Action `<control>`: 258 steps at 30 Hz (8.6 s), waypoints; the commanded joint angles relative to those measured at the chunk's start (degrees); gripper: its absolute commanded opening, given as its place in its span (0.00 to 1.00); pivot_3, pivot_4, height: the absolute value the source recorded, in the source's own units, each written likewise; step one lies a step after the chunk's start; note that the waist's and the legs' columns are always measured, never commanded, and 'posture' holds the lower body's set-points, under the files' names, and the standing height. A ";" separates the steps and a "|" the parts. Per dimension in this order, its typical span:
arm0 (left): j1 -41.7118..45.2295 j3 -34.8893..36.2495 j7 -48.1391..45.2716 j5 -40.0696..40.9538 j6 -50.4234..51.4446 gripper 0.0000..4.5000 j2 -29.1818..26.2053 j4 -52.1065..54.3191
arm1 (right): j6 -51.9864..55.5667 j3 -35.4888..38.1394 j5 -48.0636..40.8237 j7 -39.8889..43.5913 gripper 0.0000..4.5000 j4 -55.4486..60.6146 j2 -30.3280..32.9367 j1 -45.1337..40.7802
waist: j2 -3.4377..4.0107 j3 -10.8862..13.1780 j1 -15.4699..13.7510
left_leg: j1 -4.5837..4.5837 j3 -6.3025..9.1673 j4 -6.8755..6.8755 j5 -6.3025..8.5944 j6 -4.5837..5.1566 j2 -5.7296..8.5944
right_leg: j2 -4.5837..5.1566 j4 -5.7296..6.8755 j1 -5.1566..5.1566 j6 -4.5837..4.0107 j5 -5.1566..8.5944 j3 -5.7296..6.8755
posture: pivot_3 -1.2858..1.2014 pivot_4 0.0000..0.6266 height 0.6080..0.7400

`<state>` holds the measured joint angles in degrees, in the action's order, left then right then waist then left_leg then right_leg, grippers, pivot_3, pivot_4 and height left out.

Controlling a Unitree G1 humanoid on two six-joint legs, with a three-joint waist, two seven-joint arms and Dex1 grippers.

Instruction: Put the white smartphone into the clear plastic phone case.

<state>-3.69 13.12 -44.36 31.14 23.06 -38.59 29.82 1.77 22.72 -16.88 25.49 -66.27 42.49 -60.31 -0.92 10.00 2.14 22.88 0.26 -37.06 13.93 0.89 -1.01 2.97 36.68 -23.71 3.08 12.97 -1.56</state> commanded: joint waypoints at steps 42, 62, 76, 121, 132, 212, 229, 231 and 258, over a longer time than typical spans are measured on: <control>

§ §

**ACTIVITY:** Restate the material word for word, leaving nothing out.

**WORKED SOLUTION:**
Action `<control>`: 258 steps at 30 Hz (8.6 s), waypoints; the commanded joint angles relative to those measured at the chunk's start (degrees); gripper: its absolute commanded opening, given as its place in its span (0.00 to 1.00); pivot_3, pivot_4, height: the absolute value the source recorded, in the source's own units, each written likewise; step one lies a step after the chunk's start; note that the waist's and the legs' columns are always measured, never commanded, and 'posture' holds the lower body's set-points, under the files' names, and the standing height. A ";" separates the steps and a "|" the parts. Per dimension in this order, its typical span:
arm0 (left): j1 -41.7118..45.2295 j3 -34.8893..36.2495 j7 -48.1391..45.2716 j5 -40.0696..40.9538 j6 -50.4234..51.4446 gripper 0.0000..4.5000 j2 -29.1818..26.2053 j4 -52.1065..54.3191
arm1 (right): j6 -51.9864..55.5667 j3 -35.4888..38.1394 j5 -48.0636..40.8237 j7 -39.8889..43.5913 gripper 0.0000..4.5000 j4 -55.4486..60.6146 j2 -30.3280..32.9367 j1 -45.1337..40.7802
waist: j2 -3.4377..4.0107 j3 -10.8862..13.1780 j1 -15.4699..13.7510
left_leg: j1 -4.5837..4.5837 j3 -6.3025..9.1673 j4 -6.8755..6.8755 j5 -6.3025..8.5944 j6 -4.5837..5.1566 j2 -5.7296..8.5944
right_leg: j2 -4.5837..5.1566 j4 -5.7296..6.8755 j1 -5.1566..5.1566 j6 -4.5837..4.0107 j5 -5.1566..8.5944 j3 -5.7296..6.8755
posture: pivot_3 -1.2858..1.2014 pivot_4 0.0000..0.6266 height 0.6080..0.7400

`<state>` holds the measured joint angles in degrees, in the action's order, left then right then waist then left_leg then right_leg, grippers, pivot_3, pivot_4 and height left out.

Controlling a Unitree G1 humanoid on two six-joint legs, with a three-joint waist, two seven-joint arms and Dex1 grippers.

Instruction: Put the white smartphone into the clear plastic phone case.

<state>-3.69 13.12 -44.36 31.14 23.06 -38.59 29.82 1.77 22.72 -16.88 25.49 -66.27 42.49 -60.31 -0.92 10.00 2.14 22.88 0.26 -37.06 13.93 0.89 -1.01 2.97 36.68 -23.71 3.08 12.97 -1.56</state> commanded: joint waypoints at steps 42, 62, 76, 121, 132, 212, 229, 231 and 258, over a longer time than typical spans are measured on: <control>

The answer given above is complete as it stands.